Bobby takes Vegas by storm, he romances Sandra Dee (Kate Bosworth) on a movie set, he yells at everyone who cares about him, and then he has an epiphany that pushes Beyond the Sea even further off the deep end.Bobby grows a mustache, loses his toupee, moves into a trailer and starts wearing jeans and strumming folkie tunes on the guitar.All this is true.What’s absurd is the way Spacey treats Darin’s subsequent comeback as a cultural watershed moment.His lame war protest number is presented as the truth his audience isn’t ready for – until he puts the rug and tux back on and takes the Vegas stage with a swelling gospel choir behind him.The way Spacey stages it, you would think this performance brought us peace in Vietnam, prompted Nixon’s resignation and put a man on the moon for good measure.

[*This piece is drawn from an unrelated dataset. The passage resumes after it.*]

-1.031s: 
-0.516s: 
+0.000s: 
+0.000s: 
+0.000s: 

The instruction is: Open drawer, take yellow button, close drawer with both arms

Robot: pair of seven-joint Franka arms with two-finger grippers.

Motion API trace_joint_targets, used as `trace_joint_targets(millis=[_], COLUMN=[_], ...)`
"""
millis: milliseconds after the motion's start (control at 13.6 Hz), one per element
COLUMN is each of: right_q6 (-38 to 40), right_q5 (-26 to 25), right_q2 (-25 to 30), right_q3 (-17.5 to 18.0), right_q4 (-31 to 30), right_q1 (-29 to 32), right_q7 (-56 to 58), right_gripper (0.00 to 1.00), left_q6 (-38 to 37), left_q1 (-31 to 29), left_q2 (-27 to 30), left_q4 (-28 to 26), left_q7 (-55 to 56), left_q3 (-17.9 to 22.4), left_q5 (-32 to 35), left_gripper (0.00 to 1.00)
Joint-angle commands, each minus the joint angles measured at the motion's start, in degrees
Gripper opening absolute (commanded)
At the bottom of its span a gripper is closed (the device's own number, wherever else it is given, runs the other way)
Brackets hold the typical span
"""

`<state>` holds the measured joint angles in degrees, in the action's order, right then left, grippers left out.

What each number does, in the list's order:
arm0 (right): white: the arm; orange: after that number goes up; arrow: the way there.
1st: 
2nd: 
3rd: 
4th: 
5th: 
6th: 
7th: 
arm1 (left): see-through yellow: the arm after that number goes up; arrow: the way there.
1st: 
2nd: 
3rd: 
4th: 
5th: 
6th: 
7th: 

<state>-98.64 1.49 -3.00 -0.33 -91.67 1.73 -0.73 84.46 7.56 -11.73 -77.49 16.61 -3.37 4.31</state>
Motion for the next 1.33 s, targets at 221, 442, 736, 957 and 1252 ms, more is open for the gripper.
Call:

Movie stars have recovered from worse debacles – John Travolta still manages to find work, even after Battlefield: Earth – but it’s going to be very difficult for Spacey to reclaim his credibility after this fiasco. Maybe he doesn’t care; in recent interviews, he’s said he may give up the acting game altogether and hit the road as a singer-songwriter.Who knows?That may be the humbling experience he so sorely needs right now.